Ведьма ничего не ответила, лишь отвернулась. Опять они на той поляне стоят, будто места другого нет. Мара, будто мысли её подслушала, снова заговорила.
– Отсюда всё и началось, Вильфрида, здесь тебя Тишка с братовьями у матери забрал. Станешь моей, я тебе мать вернуть смогу, сама знаешь, то в моей лишь власти, никто боле мёртвых вернуть не может.
Вила лишь покачала головой, даже ежели мать вернётся из Нави, то живой ей не быть, будет как Тишка, а то разве жизнь, Тишка иной не знал, ему легче. Разозлилась Мара, махнула серпом и исчезла в ночи. А ведьма проснулась, вновь успокаивая бешено колотящееся в груди сердце. Сколько её ещё жница мучить так будет и где же силу ей свою отыскать? Даже меч нашли, а силы так и нет. Успокоилась да легла обратно, сейчас не о том думать надобно, сперва древлян спасти нужно. Засыпая, Вила подумала, что Мара неспроста приходила к ней, жница что-то знала, вот только что?
Наутро к коню пошли, но тот им ответил, что нет им хода с ними вместе, живому там не пройти. Опечалился Светозар, совсем голову повесил, как им вернуться на Русь, как ему земли свои спасти? Но скакун его успокоил.

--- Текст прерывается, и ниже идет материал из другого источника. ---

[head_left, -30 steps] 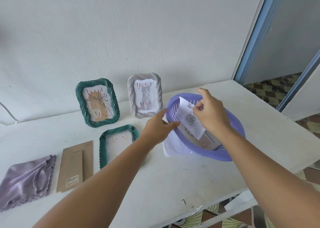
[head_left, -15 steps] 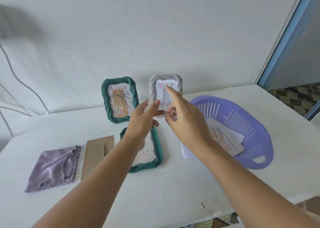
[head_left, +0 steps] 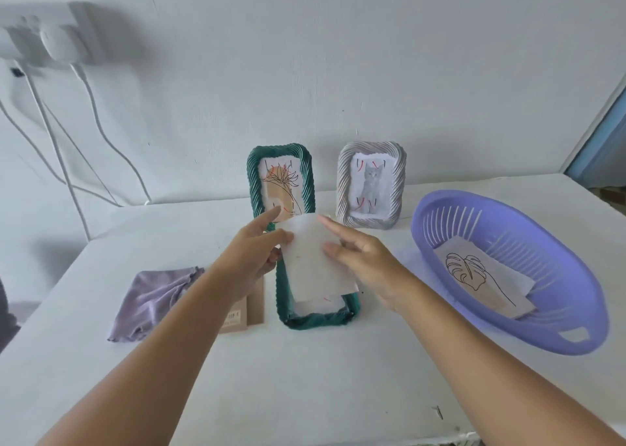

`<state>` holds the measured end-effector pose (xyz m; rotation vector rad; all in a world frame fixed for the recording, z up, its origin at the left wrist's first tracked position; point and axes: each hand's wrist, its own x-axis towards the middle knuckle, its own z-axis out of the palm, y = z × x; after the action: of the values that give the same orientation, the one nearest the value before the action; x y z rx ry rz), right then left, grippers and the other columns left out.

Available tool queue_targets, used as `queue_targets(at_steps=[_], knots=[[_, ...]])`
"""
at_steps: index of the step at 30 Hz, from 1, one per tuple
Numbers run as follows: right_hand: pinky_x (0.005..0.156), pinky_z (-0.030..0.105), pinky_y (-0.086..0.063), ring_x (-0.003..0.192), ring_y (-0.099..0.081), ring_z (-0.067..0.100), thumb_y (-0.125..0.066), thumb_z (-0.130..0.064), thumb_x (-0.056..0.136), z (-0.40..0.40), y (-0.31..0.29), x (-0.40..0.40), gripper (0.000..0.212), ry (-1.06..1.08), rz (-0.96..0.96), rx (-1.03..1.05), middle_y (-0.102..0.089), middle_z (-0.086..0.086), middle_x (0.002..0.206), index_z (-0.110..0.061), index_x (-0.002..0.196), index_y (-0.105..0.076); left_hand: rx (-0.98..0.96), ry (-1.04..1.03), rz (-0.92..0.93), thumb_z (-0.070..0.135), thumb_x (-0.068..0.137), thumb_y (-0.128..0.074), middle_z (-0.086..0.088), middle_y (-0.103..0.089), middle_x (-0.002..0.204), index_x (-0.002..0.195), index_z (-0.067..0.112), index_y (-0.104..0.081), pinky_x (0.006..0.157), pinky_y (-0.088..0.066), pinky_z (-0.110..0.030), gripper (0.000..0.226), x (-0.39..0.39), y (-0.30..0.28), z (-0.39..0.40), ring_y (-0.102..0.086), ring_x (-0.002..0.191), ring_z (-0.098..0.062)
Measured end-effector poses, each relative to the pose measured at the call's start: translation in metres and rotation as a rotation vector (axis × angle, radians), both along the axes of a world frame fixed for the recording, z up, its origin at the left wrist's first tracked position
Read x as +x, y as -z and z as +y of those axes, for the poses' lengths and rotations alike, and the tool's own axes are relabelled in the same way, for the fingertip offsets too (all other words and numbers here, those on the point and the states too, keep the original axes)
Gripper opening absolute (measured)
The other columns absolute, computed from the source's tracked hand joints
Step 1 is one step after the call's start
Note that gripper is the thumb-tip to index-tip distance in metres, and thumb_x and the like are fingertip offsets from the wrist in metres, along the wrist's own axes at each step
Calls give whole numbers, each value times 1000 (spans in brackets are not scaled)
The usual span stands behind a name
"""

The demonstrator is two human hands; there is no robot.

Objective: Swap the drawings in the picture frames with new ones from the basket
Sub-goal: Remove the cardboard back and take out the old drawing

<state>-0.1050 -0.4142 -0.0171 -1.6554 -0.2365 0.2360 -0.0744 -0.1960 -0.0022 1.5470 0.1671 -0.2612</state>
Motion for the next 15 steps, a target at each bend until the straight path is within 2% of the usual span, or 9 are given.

– Что ж ты, князь, не весел, да голову повесил? Меч же вы сыскали? Так им проход и откройте для себя, ведьма-то и сейчас сдюжит, но только туда, где уже бывала она либо её суженый, пока сможет. Сила в том мече большая, может он ткань мироздания распороть. Не зря этого меча боги сами боятся.
Вернулись они в избу, сели, достал Светозар меч, положил перед собой, смотрит на него.